Document summaries for the week of Dec. 14, 2020

Tax document summaries for the week of Dec. 14–18, 2020, covering employee benefits, IRS procedure, and more.


Final regs. on excess executive compensation

The IRS issued final regulations on Sec. 162(m), which disallows a deduction by any publicly held corporation for employee remuneration paid to any covered employee to the extent that the employee’s remuneration for the tax year exceeds $1 million. T.D. 9932 (12/18/20) (see related news story).


Updated mortality rates and tables for minimum funding requirements

The IRS issued updated the mortality improvement rates and static mortality tables that are used for  determining minimum funding requirements under Sec. 430(h)(3) for 2022 and minimum present value under Sec. 417(e)(3) for distributions with annuity starting dates that occur during stability periods beginning in the 2022 calendar year. Notice 2020-85 (12/14/20).


IRS delays mandatory e-filing requirement of Form 4720 by private foundations

The IRS announced a delay, pursuant to Section 3101(d)(2) of the Taxpayer First Act of 2019, P.L. 116-25, of the application of Sec. 6033(n) with respect to the requirement for private foundations under Sec. 509(a) to e-file Form 4720, Return of Certain Excise Taxes Under Chapters 41 and 42 of the Internal Revenue Code. Simultaneously, the IRS announced that it intends to remove Regs. Sec. 53.6011-1(c) because the Taxpayer First Act made it unfeasible under Sec. 6104 and Sec. 6033 for a private foundation and other persons to jointly e-file the same Form 4720. Notice 2021-01 (12/16/20).


IRS extends e-signature acceptance for certain forms

The IRS extended until June 30, 2021, the period during which it will accept a number of forms for which it will temporarily allow required signatures in electronic or digital form. Memorandum for All Services and Enforcement Employees (12/11/20) (see related news story).

IRS’s receipt and auditing of taxpayer’s Virgin Islands returns does not start limitation period

The Eighth Circuit reversed a Tax Court decision and held that, even though the IRS received the taxpayer’s tax returns from the U.S. Virgin Islands Bureau of Internal Revenue, audited the returns, and issued notices of deficiency, those facts were irrelevant for statute of limitation purposes. The taxpayer had not filed a return with the IRS, and the IRS’s actual knowledge of the returns did not create a filing. Coffey, No. 18-3256 (8th Cir. 12/15/20).

Guidance issued on Round 3 of Phase III of the Sec. 48A qualifying advanced coal project program

The IRS issued a notice that updates and amplifies the procedures for the allocation of Sec. 48A Phase III credits by announcing the beginning of Round 3 of the Sec. 48A Phase III Program. To be considered in Round 3 of the Sec. 48A Phase III Program, the notice provides that applications must be submitted to the Department of Energy (DOE) (Application for DOE Certification) and to the IRS (Application for Sec. 48A Certification) on or before the date that is 90 days after the date of publication of the notice in the Federal Register. Notice 2020-88 (12/14/20).

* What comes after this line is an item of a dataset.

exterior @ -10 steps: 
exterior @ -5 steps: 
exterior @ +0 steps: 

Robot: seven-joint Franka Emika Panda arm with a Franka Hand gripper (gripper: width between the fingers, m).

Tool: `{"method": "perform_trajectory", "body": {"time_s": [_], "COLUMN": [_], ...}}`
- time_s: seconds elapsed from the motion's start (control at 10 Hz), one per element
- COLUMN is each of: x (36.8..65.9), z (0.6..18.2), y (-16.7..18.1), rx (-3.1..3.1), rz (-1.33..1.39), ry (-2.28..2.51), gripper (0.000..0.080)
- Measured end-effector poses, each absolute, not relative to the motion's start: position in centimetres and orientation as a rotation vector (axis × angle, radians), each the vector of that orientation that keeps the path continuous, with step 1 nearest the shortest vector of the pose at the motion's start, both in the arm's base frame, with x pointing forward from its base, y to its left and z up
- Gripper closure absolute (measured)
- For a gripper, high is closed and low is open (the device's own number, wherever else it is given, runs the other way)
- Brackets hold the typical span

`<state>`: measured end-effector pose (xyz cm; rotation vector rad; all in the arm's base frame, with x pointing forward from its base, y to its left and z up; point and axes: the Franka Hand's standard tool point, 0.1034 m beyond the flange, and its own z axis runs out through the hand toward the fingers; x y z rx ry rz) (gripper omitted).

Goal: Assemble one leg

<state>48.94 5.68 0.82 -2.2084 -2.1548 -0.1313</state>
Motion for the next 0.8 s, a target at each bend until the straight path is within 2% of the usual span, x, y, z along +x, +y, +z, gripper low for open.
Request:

IRS issues applicable federal rates for January 2021

The IRS issued the applicable federal rates for January 2021 for purposes of Sec. 1274(d), Sec. 1288(b), and Sec. 382(f). The ruling also contains the appropriate percentages for determining the low-income housing credit described in Sec. 42(b)(1) for buildings placed in service during the current month; the federal rate for determining the present value of an annuity, an interest for life or for a term of years, or a remainder or a reversionary interest for purposes of Sec. 7520; and the deemed rate of return for a transfer made during calendar year 2021 to pooled income funds described in Sec. 642(c)(5) that have been in existence for less than three tax years immediately preceding the tax year in which the transfer was made. Rev. Rul. 2021-1 (12/16/20).

Failure to sign returns dooms taxpayers’ refund claim

The Court of Federal Claims dismissed a suit claiming a tax refund because the taxpayers failed to sign the amended tax returns that were the basis for the refund claim or to properly authorize a representative to do so on their behalf. The court also denied the taxpayers’ contention that the IRS waived the signature requirement by investigating their returns. Therefore, the court held, it lacked subject-matter jurisdiction to hear the suit. Brown, No. 19-848 (Fed. Cl. 12/15/20).